The Trustees of the Charity Employees Benevolent Fund (CEBF), after consultation with the Fund’s Advisory Council, have decided that they have no option but to wind down CEBF’s operations and close the charity when all current financial obligations have been met.

Any balance remaining will be distributed to a charity for the relief of poverty.

In spite of efforts since CEBF’s foundation in 2003 and especially over the past three years, it has so far proved impossible to generate a sufficiently large and regular income stream from the charity sector to sustain the growing number of applications for assistance from the Fund.

Almost all industries and professions have their own charities supported by employers and employees in their sector.

CEBF’s Trustees are dismayed that, with some notable exceptions, charities have not yet acknowledged the need for a benevolent fund of last resort for the estimated 650,000 people they employ.

CEBF’s beneficiaries include past and present employees of several large charities which have refused to support CEBF on the grounds that they look after their own staff.

The numbers of charity employees and former employees seeking help from the Fund have (with little marketing) increased rapidly during the past year; the number of completed applications tripled.

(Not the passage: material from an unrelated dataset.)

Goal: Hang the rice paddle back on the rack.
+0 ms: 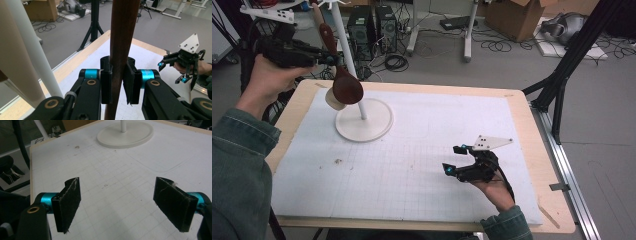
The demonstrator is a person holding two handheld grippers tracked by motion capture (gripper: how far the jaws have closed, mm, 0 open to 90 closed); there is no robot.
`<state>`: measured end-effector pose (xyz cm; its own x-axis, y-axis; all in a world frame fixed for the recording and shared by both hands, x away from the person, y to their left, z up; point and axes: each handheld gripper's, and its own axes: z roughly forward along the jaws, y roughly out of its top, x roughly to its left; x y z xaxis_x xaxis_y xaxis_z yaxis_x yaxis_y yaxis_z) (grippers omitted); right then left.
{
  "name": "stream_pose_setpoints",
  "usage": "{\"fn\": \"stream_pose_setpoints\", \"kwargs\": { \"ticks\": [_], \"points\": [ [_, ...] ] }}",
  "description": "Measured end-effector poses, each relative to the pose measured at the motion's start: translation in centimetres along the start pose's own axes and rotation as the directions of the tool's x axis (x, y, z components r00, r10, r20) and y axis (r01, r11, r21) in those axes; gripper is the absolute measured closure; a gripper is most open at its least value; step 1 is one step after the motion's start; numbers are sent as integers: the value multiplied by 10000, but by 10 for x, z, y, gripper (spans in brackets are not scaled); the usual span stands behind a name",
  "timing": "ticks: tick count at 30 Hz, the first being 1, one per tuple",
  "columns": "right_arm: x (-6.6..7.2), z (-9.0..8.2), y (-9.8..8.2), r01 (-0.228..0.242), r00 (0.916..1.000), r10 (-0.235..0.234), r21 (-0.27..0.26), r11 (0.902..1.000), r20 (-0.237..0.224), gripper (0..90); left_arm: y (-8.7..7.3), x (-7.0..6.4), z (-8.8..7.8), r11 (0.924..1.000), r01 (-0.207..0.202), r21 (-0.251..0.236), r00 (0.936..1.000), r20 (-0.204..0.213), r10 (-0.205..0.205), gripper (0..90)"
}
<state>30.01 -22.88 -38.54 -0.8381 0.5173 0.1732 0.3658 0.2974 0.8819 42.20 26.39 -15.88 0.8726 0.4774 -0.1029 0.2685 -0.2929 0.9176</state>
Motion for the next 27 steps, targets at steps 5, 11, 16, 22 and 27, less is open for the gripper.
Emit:
{"fn": "stream_pose_setpoints", "kwargs": {
  "ticks": [5,11,16,22,27],
  "points": [
    [0,0,2,72,10000,-72,28,10000,-66,214,11,9,0,9998,153,-161,9998,141,-151,776],
    [-1,0,7,137,9999,-136,93,9999,-107,214,23,15,5,9996,192,-209,9989,432,-182,776],
    [0,3,8,191,9996,-188,133,9997,-201,214,26,23,8,9993,323,-171,9985,456,-315,776],
    [-1,3,9,206,9996,-203,132,9997,-206,214,27,29,7,9988,469,-107,9981,393,-465,775],
    [0,3,11,278,9994,-276,83,9996,-210,214,30,31,8,9983,548,-187,9976,424,-540,775]
  ]
}}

On the positive side, since the charity became fully operational in November 2009, CEBF has provided practical assistance to more than 250 families across the country and from all age groups and backgrounds.

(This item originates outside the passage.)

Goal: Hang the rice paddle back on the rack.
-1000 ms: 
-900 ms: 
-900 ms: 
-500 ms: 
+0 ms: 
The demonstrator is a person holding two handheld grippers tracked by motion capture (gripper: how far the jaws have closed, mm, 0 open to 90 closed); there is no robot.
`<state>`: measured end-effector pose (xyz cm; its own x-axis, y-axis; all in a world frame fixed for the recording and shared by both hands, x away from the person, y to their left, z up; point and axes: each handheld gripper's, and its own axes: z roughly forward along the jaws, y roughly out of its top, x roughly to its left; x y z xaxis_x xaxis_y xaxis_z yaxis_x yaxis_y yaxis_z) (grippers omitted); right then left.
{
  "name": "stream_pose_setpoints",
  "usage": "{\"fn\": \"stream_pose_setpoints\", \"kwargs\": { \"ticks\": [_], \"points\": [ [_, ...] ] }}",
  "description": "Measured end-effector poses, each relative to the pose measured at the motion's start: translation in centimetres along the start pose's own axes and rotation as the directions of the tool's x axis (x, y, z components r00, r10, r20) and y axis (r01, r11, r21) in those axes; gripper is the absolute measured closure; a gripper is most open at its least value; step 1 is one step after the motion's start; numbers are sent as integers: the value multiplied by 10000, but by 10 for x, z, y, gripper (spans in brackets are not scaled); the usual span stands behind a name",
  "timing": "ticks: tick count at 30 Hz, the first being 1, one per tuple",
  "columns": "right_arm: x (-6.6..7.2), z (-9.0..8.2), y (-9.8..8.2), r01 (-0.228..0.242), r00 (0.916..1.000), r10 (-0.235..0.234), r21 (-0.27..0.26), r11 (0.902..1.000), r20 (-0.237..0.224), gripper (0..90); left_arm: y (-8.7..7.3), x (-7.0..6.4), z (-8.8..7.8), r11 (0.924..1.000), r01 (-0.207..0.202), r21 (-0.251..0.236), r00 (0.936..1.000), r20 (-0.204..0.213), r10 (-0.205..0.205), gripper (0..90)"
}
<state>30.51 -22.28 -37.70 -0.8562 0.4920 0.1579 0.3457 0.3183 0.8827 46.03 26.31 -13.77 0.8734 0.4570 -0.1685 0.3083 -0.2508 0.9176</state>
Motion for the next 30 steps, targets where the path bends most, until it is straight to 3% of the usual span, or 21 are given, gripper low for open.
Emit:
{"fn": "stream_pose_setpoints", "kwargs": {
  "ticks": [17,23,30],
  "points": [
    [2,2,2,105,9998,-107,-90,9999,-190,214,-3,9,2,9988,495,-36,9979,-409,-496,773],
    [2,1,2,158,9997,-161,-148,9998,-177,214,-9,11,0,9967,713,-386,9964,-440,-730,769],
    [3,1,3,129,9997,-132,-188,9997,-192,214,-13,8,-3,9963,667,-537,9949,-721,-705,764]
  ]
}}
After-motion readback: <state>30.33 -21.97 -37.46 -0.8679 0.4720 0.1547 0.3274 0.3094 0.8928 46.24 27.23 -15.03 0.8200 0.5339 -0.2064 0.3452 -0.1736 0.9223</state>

A small but growing number of charities, including the NSPCC, New Philanthropy Capital and Victim Support have enthusiastically grasped the concept of a sector benevolent fund and have been making regular donations based on the size of their workforce.

A philanthropic organisation that, like those pioneers, recognises the need for a charity sector benevolent fund and is sufficiently robust to support CEBF’s work until the Fund is self-financing could still take it over as an operating charity. CEBF’s Trustees would welcome an approach from any such organisation before September 1st.

Commenting on the Trustees’ decision, the President of CEBF, Sir Stuart Etherington, said: “I think the Trustees have taken a very difficult decision. It is a great pity this resource is no longer available for Charity Employees; I hope that some benefactor will come forward to assist the fund.”